* **ACTIVITY**: All that is needed is the lines from the one containing "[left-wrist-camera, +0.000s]" through the end of the listing, printed exactly, with no pictures among them.

* **GIVEN MATERIAL**:
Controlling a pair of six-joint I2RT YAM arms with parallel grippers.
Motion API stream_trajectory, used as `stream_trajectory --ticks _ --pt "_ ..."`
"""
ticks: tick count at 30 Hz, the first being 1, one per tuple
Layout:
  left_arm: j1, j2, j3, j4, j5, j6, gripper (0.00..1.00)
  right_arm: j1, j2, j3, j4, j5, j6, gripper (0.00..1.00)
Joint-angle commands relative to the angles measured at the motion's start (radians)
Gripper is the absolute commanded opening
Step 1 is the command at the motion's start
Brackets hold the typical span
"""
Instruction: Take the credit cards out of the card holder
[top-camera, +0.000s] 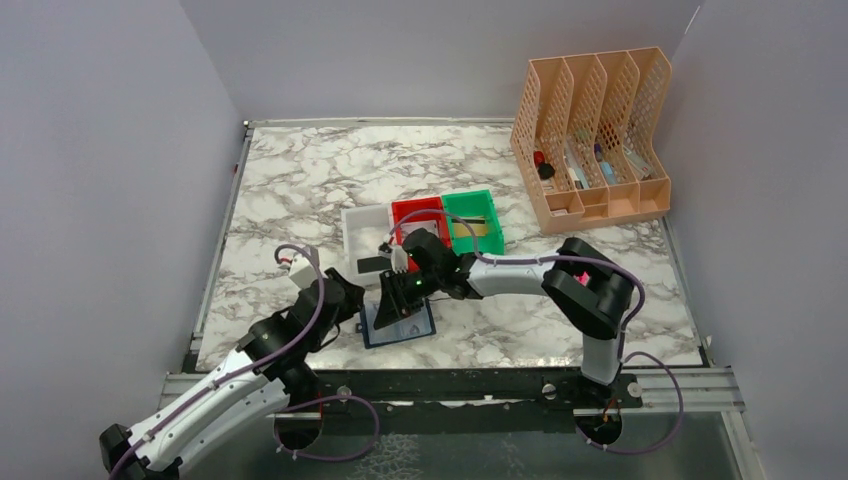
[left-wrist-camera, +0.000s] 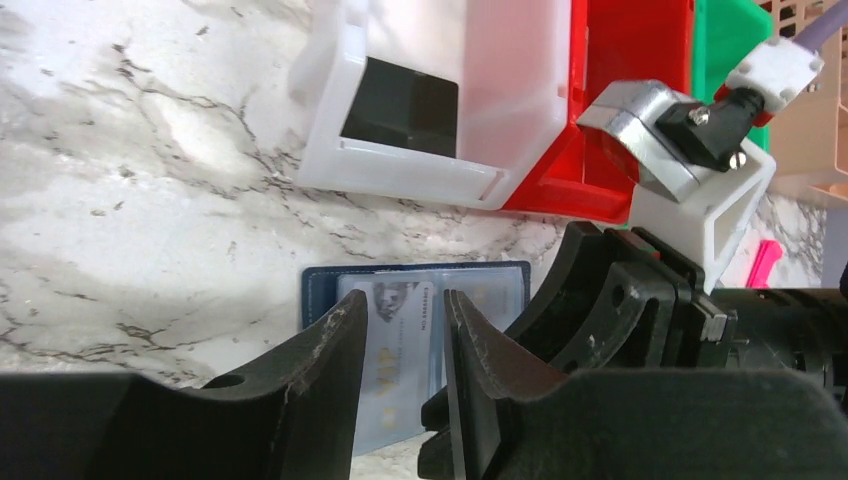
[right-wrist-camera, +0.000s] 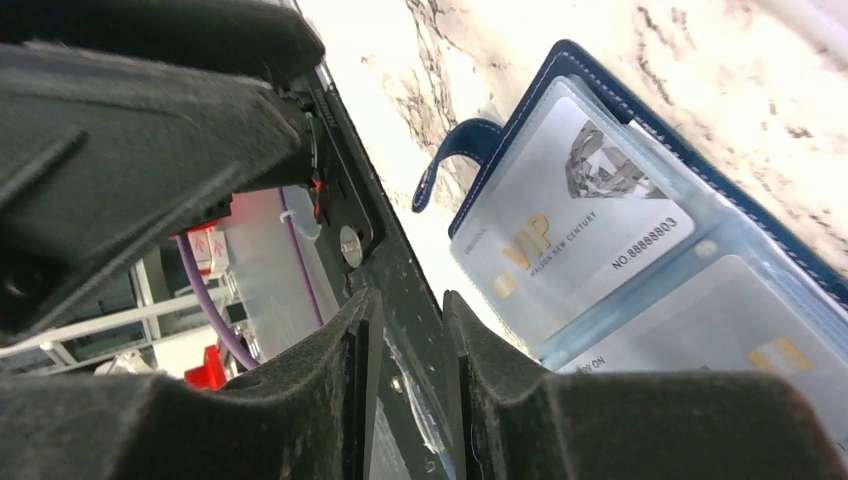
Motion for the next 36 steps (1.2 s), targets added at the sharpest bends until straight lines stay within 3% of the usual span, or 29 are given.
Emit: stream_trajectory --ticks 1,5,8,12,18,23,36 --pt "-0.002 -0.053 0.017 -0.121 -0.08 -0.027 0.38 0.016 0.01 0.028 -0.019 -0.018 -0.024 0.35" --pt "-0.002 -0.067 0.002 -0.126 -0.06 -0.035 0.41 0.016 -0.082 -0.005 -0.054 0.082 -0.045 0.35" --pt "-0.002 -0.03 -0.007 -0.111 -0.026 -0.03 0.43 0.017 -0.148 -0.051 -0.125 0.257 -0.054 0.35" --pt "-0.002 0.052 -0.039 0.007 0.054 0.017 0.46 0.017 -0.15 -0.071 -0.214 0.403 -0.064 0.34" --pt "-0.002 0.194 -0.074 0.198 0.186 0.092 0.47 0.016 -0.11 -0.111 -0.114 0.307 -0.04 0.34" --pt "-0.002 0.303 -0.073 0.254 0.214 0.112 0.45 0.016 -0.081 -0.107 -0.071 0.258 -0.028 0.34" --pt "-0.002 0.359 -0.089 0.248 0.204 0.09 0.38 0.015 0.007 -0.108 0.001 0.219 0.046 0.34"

* **YOUR SOLUTION**:
[left-wrist-camera, +0.000s] 
[right-wrist-camera, +0.000s] 
Motion for the next 36 steps (1.2 s), targets added at the sharpest bends until straight lines stay within 3% of the usual span, or 29 are given.
Emit: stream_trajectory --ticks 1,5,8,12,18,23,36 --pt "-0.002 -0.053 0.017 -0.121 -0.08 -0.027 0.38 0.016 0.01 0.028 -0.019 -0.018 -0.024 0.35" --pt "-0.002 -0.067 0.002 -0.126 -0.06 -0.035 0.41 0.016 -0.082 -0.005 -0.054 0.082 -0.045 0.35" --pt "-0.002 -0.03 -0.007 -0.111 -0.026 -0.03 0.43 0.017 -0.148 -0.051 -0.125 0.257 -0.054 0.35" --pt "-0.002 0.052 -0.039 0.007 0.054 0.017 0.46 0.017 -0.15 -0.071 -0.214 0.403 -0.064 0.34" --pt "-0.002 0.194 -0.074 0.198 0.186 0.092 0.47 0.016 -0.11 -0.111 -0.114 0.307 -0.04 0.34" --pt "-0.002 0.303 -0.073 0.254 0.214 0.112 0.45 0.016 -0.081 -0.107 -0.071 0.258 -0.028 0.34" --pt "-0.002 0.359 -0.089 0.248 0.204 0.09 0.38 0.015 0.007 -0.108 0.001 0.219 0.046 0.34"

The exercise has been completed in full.